Missing: John Bright, R.M.

To the list of the fallen, George Arthur Smith-Masters. We feel great sympathy will be felt with his parents- well known to us here – and his brother, one of our own priests. He had only been out in France a few weeks after a year’s service in England. Those who were privileged to know him will not easily forget his brightness and humour. Some of us hoped that in the near future he would have been ordained, with S. Giles in Reading as his title.
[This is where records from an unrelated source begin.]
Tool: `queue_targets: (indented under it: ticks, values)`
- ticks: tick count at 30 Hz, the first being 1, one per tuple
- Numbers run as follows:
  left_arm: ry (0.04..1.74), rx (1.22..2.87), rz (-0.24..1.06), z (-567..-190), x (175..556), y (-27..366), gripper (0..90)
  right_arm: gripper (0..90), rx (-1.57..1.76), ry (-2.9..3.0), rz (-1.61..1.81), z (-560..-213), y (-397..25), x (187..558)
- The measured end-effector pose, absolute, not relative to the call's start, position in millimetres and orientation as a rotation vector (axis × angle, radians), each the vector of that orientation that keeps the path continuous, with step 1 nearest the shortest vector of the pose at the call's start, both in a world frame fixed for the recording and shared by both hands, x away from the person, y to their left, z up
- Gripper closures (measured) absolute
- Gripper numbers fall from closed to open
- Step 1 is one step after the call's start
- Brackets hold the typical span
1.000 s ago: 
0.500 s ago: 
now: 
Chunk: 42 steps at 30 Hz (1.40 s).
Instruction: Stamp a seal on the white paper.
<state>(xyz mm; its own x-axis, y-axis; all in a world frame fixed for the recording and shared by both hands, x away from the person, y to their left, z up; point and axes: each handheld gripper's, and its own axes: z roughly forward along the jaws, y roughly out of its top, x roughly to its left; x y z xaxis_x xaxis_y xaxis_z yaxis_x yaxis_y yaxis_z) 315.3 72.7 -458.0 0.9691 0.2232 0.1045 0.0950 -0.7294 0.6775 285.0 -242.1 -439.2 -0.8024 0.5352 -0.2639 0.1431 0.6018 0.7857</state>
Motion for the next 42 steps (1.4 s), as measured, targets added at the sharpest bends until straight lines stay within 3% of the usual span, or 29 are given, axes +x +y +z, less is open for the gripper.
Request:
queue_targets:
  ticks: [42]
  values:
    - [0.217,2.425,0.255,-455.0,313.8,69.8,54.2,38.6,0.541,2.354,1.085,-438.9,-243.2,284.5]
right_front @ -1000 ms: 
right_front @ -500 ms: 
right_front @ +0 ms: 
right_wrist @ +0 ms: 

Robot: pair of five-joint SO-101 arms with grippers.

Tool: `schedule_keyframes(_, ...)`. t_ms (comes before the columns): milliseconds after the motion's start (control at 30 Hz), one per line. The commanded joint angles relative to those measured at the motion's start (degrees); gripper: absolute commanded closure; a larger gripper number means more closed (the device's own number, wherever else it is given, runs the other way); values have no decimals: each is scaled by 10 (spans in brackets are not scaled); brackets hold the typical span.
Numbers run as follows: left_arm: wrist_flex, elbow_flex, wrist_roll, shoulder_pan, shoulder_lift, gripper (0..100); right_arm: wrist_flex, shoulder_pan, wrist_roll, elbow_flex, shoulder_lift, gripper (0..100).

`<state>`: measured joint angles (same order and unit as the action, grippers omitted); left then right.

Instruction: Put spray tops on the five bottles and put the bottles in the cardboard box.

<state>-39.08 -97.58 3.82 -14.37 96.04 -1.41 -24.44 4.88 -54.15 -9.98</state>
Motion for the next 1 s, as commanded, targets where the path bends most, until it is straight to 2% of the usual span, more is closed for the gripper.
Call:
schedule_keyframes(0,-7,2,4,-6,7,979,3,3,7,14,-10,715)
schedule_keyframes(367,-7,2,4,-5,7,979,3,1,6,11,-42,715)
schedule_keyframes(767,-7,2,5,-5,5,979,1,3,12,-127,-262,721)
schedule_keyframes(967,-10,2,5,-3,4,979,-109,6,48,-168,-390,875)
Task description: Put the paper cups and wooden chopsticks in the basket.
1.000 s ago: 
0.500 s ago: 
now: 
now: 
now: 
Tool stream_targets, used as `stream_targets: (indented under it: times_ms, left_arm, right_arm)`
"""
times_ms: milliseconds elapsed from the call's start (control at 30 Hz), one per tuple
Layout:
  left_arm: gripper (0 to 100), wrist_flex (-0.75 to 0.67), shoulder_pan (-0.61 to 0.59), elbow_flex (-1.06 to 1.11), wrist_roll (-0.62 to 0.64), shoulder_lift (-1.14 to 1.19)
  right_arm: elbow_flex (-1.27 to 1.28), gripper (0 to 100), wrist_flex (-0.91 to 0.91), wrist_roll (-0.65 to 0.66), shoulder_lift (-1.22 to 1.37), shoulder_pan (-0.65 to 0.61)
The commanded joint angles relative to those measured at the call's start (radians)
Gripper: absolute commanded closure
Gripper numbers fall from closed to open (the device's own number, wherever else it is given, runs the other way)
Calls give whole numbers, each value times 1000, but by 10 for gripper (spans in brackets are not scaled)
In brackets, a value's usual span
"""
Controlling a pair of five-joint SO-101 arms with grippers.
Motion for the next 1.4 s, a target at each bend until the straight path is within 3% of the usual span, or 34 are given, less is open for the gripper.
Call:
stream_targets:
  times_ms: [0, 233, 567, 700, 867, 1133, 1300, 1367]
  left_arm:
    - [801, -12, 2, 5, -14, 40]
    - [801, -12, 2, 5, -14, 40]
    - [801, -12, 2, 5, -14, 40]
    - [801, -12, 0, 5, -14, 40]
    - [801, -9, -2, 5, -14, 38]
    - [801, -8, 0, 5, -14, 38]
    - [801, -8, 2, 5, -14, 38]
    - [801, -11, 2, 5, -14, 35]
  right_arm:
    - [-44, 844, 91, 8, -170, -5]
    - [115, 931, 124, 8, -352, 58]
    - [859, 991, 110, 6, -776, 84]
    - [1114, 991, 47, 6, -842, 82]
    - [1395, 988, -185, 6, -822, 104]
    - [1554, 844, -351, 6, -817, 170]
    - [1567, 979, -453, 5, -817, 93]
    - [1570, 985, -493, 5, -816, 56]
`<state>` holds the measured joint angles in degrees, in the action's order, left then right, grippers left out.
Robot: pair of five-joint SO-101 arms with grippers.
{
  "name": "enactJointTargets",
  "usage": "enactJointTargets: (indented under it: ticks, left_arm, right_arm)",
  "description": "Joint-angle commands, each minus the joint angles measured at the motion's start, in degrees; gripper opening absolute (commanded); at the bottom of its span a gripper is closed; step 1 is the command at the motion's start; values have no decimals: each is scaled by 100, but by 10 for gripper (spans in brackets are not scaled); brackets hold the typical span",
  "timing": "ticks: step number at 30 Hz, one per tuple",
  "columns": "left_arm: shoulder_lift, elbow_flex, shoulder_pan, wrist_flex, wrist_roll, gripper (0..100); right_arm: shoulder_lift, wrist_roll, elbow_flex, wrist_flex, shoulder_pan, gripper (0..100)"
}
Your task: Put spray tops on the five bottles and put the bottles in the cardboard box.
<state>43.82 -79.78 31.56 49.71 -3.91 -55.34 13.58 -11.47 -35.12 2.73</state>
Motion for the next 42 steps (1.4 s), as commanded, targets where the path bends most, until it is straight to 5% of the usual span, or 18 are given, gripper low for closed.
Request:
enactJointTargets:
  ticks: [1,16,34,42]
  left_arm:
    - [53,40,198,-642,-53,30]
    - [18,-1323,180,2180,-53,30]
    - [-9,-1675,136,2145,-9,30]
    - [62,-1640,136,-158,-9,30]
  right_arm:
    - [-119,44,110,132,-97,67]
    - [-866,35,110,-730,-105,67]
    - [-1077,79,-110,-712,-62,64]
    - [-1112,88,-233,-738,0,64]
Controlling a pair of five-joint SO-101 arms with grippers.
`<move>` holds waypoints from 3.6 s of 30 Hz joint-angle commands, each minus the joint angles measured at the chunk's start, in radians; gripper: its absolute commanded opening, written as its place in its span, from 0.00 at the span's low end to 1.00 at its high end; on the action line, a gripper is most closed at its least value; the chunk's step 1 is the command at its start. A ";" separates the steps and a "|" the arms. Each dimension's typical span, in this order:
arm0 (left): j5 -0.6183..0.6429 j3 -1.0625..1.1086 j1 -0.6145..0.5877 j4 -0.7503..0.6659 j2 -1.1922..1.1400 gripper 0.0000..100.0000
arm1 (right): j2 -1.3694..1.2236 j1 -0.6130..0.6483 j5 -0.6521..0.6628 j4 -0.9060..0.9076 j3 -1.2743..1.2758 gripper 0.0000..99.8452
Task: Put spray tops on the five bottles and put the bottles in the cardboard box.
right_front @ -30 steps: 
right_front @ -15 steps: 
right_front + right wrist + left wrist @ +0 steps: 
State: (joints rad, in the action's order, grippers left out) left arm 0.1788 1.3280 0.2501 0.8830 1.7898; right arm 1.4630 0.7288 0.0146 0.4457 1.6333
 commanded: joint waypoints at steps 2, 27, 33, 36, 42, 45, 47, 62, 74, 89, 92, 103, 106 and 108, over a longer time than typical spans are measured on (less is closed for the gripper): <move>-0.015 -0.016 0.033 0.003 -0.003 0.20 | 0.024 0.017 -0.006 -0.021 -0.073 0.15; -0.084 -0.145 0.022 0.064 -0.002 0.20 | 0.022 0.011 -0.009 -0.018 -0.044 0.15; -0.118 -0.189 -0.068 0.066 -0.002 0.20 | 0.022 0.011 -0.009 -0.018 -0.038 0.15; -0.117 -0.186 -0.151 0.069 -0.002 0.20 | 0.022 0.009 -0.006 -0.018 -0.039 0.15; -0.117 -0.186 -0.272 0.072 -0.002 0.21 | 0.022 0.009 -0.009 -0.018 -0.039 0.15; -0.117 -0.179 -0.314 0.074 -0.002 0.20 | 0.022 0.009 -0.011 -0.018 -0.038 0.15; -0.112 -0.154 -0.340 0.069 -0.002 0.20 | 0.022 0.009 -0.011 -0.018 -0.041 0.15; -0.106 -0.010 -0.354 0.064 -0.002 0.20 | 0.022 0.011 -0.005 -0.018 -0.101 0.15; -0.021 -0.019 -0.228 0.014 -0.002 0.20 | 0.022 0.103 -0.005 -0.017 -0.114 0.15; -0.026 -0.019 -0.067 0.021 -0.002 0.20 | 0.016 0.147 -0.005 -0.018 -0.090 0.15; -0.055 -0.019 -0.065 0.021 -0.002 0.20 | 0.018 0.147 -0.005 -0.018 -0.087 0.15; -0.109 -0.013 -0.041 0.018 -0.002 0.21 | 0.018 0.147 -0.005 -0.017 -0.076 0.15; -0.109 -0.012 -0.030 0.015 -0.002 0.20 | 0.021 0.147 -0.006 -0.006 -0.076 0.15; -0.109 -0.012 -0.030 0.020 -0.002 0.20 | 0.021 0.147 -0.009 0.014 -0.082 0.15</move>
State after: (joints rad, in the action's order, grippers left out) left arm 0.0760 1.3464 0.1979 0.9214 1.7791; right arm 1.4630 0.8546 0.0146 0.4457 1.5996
But he had and has other work to do, and as we remember him in our prayers so we feel he will not forget S. Giles’. R.I.P. I quote here the words I used in a sermon on the 22nd, because they were true of him:

“But once I pass this way, and then no more. But once and then, the silent door swings on its hinges, opens, closes, and no more I will pass this way. So while I may, with all my might, I will essay sweet comfort and delight, to all I meet upon the pilgrims’ Way. For no man travels twice the Great Highway that climbs through Darkness up to light through night and day.”

Reading St Giles parish magazine, September 1915 (D/P96/28A/32)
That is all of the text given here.